What does the PKK want?  Basically, the PKK is fighting for a Kurdish homeland in eastern Turkey, and at times the movement has garnered tremendous international attention from the actions of female suicide activists.  At times, the PKK has played nice with its Iraq-based PUK and PDK counterparts, which has raised hopes in the Kurdish community that the three organizations might be able to exert enough influence to create a Kurdish independent state from Turkish and Iraqi territory.  In fact, when the Kurdish independence movement in Iraq appeared close to actual success in seceding from Iraq, a great deal of pressure was exerted on the PKK to give up the armed struggle in Turkey, and join the new Kurdish state being born in northern Iraq.  But the Iraqi Kurds got a bit ahead of themselves.  The international community, and the United States in particular, decided that the time had not yet arrived to dissolving the Iraqi state as we know it, and the Kurds were left empty-handed.  The PKK was probably thrilled that the effort failed, because a successful Kurdish state in northern Iraq would arguably remove the need for a Kurdish state in Anatolia.  Its should come as no surprise that the PKK as it exists today, has become an enterprise of sorts, with people making a living from the continued struggle.  The cessation of the effort would certainly close the pocket books of many in the Kurdish diaspora.  In fact, the informal cease fire that existed between Turkey and the PKK since 2013, had started to impact the money-collection efforts in international Kurdish communities.  But the recent attacks on PKK targets, including civilians, will certainly piss off Kurds everywhere, and the money flow should return to normal.

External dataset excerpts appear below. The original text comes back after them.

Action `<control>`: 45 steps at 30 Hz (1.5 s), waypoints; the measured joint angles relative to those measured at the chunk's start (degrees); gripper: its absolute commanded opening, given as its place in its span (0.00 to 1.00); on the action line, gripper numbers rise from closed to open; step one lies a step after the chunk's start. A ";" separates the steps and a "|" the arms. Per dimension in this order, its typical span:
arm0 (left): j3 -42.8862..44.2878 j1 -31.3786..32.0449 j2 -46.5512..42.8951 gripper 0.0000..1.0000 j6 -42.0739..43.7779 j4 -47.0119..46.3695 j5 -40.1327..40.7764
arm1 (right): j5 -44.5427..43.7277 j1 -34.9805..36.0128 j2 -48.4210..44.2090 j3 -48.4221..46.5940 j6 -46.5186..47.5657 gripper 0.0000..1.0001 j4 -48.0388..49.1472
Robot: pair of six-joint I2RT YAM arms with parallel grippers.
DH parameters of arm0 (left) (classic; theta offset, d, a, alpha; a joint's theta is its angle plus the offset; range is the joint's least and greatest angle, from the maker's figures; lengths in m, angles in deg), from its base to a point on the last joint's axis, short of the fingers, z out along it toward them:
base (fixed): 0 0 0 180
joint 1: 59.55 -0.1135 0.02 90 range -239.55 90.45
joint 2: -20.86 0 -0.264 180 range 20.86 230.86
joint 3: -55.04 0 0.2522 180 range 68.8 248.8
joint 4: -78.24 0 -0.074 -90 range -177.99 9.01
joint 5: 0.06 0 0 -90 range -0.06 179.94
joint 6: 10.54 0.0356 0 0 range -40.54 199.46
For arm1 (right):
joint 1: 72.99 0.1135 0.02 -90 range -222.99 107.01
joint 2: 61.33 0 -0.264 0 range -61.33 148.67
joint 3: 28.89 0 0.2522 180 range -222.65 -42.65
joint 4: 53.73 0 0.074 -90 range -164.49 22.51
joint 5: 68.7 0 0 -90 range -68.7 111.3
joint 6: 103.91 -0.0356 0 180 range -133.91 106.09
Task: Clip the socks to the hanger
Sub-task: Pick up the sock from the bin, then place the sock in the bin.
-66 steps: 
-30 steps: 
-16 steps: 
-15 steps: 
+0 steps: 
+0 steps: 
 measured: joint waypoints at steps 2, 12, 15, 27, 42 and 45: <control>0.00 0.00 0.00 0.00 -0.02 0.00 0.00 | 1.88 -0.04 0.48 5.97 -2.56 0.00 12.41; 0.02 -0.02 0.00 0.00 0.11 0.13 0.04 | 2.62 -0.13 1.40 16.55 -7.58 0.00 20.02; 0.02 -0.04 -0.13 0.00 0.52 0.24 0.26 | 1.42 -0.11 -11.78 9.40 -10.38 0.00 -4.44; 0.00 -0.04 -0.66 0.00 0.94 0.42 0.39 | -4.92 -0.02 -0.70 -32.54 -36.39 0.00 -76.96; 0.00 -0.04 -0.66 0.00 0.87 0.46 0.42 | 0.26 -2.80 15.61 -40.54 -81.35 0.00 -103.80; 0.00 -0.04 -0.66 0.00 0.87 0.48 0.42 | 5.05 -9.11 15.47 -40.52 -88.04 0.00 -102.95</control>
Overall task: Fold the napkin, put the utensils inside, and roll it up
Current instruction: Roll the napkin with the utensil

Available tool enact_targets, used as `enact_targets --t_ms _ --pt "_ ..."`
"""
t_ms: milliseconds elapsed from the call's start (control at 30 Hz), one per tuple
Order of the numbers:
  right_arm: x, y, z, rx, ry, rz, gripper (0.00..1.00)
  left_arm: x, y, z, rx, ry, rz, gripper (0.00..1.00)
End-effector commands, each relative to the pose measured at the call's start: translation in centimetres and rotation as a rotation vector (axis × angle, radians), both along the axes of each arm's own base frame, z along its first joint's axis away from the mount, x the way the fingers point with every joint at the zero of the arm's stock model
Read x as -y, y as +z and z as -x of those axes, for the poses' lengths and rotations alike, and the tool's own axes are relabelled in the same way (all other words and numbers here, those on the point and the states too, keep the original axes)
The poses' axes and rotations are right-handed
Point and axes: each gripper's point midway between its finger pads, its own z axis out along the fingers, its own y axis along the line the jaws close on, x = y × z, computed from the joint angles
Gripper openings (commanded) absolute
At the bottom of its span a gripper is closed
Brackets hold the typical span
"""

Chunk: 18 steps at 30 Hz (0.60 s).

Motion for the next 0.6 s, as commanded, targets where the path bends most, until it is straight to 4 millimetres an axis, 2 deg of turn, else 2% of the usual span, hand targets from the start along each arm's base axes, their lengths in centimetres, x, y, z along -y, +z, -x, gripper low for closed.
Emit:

With the ongoing conflict between ISIS and the remaining forces of de facto Syrian president Bashir al-Assad continuing on its southern border, you would think that Turkish President Recep Tayyip Erdogan would have enough trouble on his hands.  But Erdogan is a master politician, who is always looking into the future before deciding what decisions to make today.  Erdogan suffered badly in the last Turkish elections, which he probably didn't expect.  He normally doesn't get surprised twice, at least not in the same manner.  He is taking care of business. And in Turkey, nothing mobilizes the Turkish voter like a bit of Kurdish/PKK misbehavior, and if the cease fire is keeping the PKK quiet, then it was up to Erdogan to stir the hornets nest a bit.  As usual, Erdogan displayed politically adept timing, and waited until the entire international community was focusing on the nuclear treaty between the United States and Iran, and also the continuing military drama evolving in Iraq's Anbar Province, to launch a completely unprovoked attack on a PKK target.  Not surprisingly, the PKK, after taking a sigh of relief that its raison d'etre had made a new appearance, retaliated quickly by ambushing and killing a handful of Turkish soldiers.  Since this development began last week, its been the usual tit-for-tat between the two groups, and has created an entirely new diplomatic front for the world to focus on.  As for Erdogan, he gets to play the tough guy for the Turkish voter, and at the same time, may have the opportunity to also show is statesmen abilities, before the next round of Turkish elections.